The development of genetically engineered animals in which genes are either over-expressed or disrupted has been associated with an increased use of mice in experimental research. Consequently, to investigate the complex phenotype of hypertension and cardiovascular diseases, the classical renovascular and mineralocorticoid models of experimental hypertension have been adapted from the rat to the mouse. Previous studies have shown that mice are polymorphic for the number of renin genes with some inbred strains harboring one gene, Ren-1c (e.g. C57BL6/J) whilst other strain contain two genes, Ren-1d and Ren-2 (e.g.129 strains). The Ren-1 genes express renin in the juxtaglomerular apparatus of the kidney whereas the Ren-2 gene controls renin mainly in the submaxillary gland and at very low levels in the kidney. The expression of Ren-2 in mouse submaxillary glands is on average 150 fold greater than Ren-1 in inbred strains. In several recent studies, we have investigated the impact of the renin gene background on the physiological response to salt and mineralocorticoids in mice. We found that the number of renin-gene is an important determinant of blood pressure and of the response to salt and DOCA in mice. Thus, a careful characterization of renin gene background should be performed whenever using mice to investigate the pathophysiology of hypertension and renal and cardiovascular diseases.

12:25 - 12:50
Phenotyping mouse for metabolic susceptibility to obesity: Magnification 2000X – a mouse-to-man dilemma
Abdul G. Dulloo
Department of Medicine / Physiology, University of Fribourg, Switzerland

After a decade of phenotyping mice that overexpress or lack gene(s) implicated in the control of thermogenesis and lipid metabolism, we have learned to expect the unexpected. In some cases, the failure to demonstrate the ‘expected’ can be pinpointed to a lack of appreciation that differences between mutants and wildtypes can only be unmasked by appropriate challenges, methodologies, and more robust numerical and statistical analysis of data. In other cases, the ‘unexpected’ has offered the opportunity to investigate compensatory or alternative mechanisms, and hence new models in the search for hitherto unexpected molecular pathways that might confer metabolic susceptibility to obesity. Equally important from lessons learnt during this past decade is the need to confront the issue of metabolic scaling and thermal regulation. How relevant are mice as a model for screening/revealing genes that might confer susceptibility to human obesity. Between a 30g mouse and a 60 kg human, there is a 2000-fold difference in body weight, and a 300-fold difference in metabolic body size (body weight¾). Mice are studied at laboratory temperature (22-24 °C), which is well below their zone of thermoneutrality (about 30°C), whereas humans live (and are studied) with their body kept in a microenvironment that is thermoneutral.

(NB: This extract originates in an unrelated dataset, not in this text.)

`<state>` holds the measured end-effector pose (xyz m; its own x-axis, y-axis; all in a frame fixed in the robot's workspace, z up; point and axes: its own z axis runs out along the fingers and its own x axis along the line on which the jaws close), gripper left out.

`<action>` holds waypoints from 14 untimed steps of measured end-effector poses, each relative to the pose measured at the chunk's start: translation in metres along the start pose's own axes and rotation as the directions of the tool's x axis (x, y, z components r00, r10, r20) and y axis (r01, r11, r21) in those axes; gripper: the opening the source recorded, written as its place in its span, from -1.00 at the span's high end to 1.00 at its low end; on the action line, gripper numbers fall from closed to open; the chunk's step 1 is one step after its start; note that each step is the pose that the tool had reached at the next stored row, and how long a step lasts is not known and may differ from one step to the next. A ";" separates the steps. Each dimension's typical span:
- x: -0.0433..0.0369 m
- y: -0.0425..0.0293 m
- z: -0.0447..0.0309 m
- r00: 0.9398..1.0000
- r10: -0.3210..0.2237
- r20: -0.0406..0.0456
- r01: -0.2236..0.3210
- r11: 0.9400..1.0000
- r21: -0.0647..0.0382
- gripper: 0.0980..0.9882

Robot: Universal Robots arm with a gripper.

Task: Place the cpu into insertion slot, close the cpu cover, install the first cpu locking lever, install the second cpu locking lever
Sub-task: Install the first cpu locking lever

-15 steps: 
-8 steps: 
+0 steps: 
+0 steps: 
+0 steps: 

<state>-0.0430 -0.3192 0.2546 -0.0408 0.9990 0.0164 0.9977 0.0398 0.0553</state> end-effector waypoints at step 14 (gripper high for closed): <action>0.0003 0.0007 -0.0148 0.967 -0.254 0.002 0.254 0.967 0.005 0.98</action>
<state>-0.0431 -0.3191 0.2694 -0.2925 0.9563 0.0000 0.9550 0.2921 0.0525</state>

The question therefore arises as to what extent the mechanisms underlying body weight homeostasis in mice, which are primarily driven by thermoregulatory needs, have relevance for weight regulation in humans. This issue will certainly gain greater importance with the expected exponential increase in number of candidate genes that mice phenotyping under standard laboratory conditions are likely to reveal over the coming years. There is therefore a need for more emphasis upon a top-to-bottom ‘systemic physiology’ approach for mouse phenotyping pertaining to the identification of genes that confer susceptibility to obesity in humans.